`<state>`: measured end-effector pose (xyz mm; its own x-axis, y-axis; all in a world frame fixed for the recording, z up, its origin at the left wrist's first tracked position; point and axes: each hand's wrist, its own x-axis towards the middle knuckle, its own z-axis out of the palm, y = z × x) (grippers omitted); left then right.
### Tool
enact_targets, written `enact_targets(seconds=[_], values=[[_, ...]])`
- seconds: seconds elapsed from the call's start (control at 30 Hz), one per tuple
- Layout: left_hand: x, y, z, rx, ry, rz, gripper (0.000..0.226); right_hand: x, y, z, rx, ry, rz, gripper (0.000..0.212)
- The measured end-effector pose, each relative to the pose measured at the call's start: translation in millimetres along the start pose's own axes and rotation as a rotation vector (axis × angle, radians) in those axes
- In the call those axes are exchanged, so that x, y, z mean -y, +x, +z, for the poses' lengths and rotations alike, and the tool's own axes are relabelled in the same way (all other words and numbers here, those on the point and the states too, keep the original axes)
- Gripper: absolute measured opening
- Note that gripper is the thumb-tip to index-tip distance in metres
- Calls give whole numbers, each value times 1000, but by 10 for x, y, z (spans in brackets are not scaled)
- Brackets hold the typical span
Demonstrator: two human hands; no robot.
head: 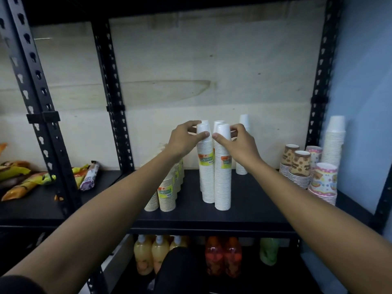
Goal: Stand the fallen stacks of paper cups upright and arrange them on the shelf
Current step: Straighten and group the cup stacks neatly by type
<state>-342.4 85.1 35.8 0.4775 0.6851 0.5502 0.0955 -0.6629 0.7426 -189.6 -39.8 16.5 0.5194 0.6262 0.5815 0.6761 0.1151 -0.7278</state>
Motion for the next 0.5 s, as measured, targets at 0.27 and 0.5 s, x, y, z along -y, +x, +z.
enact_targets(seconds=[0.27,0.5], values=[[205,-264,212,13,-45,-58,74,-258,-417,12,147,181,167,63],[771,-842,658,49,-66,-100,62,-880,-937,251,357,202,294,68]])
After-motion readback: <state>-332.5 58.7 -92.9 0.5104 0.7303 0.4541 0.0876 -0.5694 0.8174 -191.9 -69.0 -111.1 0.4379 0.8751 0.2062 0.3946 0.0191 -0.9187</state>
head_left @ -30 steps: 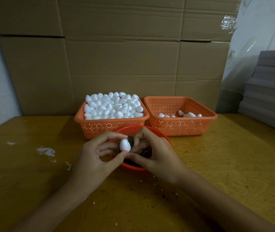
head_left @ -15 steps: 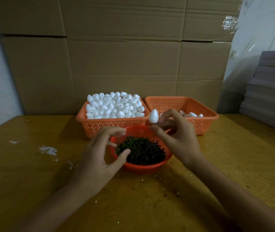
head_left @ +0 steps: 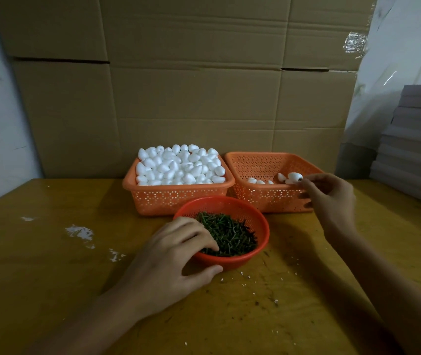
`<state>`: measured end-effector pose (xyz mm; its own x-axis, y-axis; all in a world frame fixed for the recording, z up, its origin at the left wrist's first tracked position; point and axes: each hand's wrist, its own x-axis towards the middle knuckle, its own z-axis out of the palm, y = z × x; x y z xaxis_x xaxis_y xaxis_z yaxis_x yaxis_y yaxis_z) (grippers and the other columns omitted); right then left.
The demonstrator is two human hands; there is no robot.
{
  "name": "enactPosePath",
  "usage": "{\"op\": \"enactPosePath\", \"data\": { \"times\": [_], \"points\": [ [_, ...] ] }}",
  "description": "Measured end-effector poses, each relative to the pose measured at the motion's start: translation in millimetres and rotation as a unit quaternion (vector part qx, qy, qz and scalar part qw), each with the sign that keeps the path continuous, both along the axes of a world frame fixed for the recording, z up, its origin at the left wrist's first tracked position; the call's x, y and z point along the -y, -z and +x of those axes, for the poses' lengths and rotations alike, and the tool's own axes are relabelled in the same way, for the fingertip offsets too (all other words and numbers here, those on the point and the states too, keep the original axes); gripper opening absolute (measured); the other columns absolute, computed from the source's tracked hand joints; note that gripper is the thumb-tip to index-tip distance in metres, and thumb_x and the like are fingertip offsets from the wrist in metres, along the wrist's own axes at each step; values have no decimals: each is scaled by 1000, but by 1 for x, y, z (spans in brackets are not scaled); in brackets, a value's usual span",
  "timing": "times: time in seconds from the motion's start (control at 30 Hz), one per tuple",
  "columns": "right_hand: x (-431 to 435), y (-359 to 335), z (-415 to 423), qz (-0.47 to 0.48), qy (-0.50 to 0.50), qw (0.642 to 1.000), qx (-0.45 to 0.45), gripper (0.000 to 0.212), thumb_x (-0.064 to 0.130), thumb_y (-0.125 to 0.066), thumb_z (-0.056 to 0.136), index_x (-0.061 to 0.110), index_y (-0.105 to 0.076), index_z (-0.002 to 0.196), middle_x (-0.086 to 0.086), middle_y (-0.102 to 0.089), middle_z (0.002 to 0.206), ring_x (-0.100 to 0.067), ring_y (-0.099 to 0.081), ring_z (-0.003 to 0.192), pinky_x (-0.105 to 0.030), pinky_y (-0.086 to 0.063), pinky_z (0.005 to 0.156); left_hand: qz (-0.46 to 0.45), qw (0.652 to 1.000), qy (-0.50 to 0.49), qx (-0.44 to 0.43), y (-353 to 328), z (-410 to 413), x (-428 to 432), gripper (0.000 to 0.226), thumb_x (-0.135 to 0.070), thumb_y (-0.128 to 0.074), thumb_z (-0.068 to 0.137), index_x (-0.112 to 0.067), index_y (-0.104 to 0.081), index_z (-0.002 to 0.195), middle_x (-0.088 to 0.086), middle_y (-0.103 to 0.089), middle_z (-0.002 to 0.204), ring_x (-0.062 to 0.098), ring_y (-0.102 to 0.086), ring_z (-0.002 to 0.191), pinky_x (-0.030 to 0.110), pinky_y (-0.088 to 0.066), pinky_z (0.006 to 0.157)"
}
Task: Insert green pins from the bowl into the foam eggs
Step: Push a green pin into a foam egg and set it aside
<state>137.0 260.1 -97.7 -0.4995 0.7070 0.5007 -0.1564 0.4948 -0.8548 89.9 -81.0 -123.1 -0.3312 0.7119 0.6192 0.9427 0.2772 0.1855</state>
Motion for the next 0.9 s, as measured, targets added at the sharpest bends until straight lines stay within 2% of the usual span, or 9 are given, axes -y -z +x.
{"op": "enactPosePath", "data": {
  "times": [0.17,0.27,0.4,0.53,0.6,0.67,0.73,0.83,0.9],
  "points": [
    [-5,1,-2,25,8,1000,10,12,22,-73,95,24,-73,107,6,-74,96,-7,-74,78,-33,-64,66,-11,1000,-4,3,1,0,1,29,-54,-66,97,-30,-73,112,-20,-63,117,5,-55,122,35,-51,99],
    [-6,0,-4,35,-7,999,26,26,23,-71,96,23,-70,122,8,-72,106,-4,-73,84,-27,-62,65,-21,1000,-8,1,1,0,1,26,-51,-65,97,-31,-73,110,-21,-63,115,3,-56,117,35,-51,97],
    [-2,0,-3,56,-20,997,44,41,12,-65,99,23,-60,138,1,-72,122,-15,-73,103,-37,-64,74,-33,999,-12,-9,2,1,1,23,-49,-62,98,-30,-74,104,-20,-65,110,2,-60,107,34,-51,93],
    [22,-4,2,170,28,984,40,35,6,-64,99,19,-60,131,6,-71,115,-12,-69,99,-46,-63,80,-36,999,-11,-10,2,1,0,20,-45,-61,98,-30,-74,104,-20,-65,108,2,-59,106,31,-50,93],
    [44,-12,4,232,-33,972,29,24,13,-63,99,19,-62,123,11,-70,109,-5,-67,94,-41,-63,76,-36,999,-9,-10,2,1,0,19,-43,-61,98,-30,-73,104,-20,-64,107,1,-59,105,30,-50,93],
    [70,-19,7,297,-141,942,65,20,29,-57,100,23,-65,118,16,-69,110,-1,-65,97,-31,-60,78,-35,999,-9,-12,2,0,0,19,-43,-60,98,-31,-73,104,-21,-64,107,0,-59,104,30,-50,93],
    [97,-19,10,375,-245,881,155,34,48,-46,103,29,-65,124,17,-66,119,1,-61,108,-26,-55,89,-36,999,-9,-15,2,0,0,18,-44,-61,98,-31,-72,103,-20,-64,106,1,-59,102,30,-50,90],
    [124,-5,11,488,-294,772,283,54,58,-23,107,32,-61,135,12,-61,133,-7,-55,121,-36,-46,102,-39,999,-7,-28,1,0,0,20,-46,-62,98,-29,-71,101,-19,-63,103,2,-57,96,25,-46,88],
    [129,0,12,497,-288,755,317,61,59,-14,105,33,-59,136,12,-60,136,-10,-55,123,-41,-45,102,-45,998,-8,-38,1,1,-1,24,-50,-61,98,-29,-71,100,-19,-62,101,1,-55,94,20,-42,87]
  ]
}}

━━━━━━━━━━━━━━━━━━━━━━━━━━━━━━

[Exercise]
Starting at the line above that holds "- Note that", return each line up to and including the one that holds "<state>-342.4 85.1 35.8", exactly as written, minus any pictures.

[Task answer]
- Note that gripper is the thumb-tip to index-tip distance in metres
- Calls give whole numbers, each value times 1000, but by 10 for x, y, z (spans in brackets are not scaled)
- Brackets hold the typical span
Demonstrator: two human hands; no robot.
head: 
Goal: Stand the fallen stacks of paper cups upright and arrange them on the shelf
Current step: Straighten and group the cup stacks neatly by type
<state>-342.4 85.1 35.8 0.4775 0.6851 0.5502 0.0955 -0.6629 0.7426 -189.6 -39.8 16.5 0.5194 0.6262 0.5815 0.6761 0.1151 -0.7278</state>

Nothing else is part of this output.